Report how many lines of the listing include the word "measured"; nothing else should be written.

▶ Collected material:

--

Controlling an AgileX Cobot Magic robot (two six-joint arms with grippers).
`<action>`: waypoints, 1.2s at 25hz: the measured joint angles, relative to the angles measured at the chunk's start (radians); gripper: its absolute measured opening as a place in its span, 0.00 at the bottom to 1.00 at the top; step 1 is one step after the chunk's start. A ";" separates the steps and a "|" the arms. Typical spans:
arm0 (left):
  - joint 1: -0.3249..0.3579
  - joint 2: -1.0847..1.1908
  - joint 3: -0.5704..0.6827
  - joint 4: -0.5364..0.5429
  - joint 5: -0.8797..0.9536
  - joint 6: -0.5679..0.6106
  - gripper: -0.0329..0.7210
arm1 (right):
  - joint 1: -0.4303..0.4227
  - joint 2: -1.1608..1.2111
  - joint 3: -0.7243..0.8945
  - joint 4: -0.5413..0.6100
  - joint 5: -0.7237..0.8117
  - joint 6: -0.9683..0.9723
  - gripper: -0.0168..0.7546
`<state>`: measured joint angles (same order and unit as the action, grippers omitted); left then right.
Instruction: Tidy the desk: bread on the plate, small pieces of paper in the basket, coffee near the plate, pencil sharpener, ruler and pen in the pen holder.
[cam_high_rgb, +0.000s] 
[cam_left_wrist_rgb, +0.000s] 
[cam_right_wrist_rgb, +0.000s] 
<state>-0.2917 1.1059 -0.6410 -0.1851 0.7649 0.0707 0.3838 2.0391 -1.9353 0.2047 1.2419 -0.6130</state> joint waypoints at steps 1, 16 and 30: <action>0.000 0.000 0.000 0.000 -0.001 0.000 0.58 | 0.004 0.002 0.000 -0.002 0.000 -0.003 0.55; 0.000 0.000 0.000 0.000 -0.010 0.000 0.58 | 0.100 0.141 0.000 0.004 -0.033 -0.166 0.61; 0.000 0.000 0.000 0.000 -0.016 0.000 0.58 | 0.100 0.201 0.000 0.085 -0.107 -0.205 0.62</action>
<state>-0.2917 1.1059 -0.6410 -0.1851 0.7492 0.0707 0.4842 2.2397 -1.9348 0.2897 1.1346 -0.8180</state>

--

▶ Exercise result: 2